## Assigned task
A single number is the answer: the count of lines below that contain "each".

## Collected data
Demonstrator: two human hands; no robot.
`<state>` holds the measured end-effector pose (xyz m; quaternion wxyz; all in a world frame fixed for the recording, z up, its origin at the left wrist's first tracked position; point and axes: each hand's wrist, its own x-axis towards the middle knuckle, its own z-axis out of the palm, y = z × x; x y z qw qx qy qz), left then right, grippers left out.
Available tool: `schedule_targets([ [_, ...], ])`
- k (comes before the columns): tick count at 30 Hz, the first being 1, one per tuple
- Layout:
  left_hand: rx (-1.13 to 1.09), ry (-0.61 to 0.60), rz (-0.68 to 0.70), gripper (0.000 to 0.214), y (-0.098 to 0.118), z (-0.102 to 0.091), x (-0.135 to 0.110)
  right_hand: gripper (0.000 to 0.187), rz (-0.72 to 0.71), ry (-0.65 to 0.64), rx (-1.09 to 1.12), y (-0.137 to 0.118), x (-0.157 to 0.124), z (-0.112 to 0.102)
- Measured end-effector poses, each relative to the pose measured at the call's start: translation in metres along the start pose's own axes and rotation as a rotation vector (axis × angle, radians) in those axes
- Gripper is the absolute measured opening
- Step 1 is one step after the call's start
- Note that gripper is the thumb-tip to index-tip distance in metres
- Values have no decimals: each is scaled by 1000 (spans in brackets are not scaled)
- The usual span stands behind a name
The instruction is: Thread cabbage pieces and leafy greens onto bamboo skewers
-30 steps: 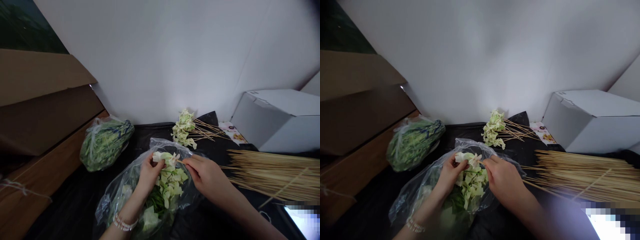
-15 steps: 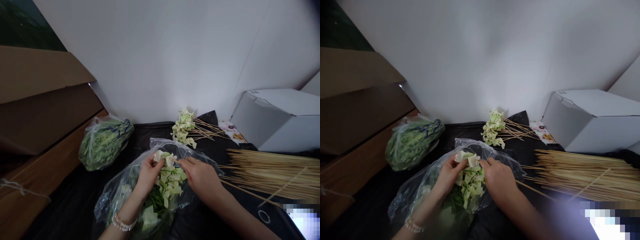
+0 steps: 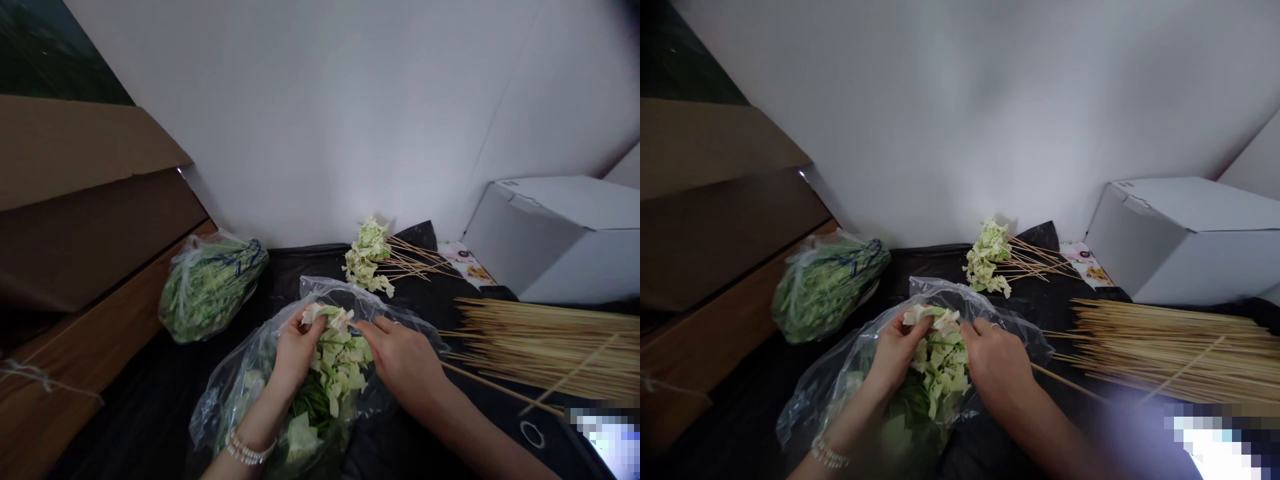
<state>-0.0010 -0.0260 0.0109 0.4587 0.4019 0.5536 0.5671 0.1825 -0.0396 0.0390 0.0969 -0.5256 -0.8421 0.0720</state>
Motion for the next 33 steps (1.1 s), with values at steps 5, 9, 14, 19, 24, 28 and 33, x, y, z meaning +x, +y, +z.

## Reply
3